Your objective:
Treat the line containing "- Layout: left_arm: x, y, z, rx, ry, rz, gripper" as the last one, and return every line exactly from the first line of the material below up to it.

◇ ◇ ◇ ◇

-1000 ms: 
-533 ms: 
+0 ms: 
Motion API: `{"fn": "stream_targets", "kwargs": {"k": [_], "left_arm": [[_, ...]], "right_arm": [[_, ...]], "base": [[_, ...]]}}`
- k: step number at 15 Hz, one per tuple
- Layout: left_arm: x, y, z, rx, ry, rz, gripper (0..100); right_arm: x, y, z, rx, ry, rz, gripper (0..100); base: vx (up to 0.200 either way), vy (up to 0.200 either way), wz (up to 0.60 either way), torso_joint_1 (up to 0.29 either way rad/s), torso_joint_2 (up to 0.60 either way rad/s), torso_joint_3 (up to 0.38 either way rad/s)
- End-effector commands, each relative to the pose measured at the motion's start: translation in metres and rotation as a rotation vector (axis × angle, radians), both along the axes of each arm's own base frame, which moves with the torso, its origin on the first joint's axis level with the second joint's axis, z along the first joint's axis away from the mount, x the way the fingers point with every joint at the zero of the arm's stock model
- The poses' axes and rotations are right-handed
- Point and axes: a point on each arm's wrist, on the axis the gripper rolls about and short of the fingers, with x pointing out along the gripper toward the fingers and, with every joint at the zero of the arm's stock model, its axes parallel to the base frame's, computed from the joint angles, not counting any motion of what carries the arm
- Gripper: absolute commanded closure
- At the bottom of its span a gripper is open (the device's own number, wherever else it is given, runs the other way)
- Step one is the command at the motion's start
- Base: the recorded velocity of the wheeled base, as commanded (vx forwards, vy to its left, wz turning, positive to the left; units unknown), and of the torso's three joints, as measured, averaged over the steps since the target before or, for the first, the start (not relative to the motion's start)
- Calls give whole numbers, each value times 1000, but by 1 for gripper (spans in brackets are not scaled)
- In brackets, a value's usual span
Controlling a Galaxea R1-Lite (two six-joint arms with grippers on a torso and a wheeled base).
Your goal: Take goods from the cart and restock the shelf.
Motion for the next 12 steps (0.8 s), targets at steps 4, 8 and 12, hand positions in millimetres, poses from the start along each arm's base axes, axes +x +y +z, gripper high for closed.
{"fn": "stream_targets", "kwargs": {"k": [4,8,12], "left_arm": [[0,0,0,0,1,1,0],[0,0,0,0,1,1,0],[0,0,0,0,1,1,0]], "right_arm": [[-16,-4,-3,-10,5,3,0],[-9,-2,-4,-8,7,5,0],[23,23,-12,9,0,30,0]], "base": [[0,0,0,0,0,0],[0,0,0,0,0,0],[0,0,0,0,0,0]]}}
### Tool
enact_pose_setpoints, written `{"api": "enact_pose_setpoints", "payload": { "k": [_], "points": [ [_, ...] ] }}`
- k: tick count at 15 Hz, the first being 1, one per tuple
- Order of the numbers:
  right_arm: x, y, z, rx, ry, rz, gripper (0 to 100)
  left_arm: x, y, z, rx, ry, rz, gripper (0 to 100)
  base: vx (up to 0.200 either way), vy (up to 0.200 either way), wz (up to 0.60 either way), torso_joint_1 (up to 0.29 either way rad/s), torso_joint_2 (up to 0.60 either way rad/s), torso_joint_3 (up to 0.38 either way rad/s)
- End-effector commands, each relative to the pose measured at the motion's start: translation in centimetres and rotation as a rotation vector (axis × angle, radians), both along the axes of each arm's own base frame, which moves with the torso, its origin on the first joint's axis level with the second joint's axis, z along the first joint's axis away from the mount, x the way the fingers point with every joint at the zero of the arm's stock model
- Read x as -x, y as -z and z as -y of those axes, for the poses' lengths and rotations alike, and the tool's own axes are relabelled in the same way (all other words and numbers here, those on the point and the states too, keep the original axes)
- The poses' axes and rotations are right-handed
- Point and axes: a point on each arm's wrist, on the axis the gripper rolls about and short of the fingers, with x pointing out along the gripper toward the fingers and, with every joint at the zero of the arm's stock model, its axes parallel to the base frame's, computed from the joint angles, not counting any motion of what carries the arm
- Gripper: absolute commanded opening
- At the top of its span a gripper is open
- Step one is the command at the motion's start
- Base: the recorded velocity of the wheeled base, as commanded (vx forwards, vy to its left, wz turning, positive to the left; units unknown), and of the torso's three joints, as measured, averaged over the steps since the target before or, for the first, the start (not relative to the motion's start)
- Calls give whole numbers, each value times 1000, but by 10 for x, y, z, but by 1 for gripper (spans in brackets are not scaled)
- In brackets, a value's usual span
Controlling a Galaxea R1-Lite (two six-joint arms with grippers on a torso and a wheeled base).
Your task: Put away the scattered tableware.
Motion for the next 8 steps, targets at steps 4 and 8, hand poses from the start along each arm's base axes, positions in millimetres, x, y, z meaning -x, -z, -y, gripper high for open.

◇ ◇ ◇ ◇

Answer to the exercise:
-1000 ms: 
-533 ms: 
+0 ms: 
Motion API: `{"fn": "stream_targets", "kwargs": {"k": [_], "left_arm": [[_, ...]], "right_arm": [[_, ...]], "base": [[_, ...]]}}`
- k: step number at 15 Hz, one per tuple
- Layout: left_arm: x, y, z, rx, ry, rz, gripper (0..100); right_arm: x, y, z, rx, ry, rz, gripper (0..100); base: vx (up to 0.200 either way), vy (up to 0.200 either way), wz (up to 0.60 either way), torso_joint_1 (up to 0.29 either way rad/s), torso_joint_2 (up to 0.60 either way rad/s), torso_joint_3 (up to 0.38 either way rad/s)

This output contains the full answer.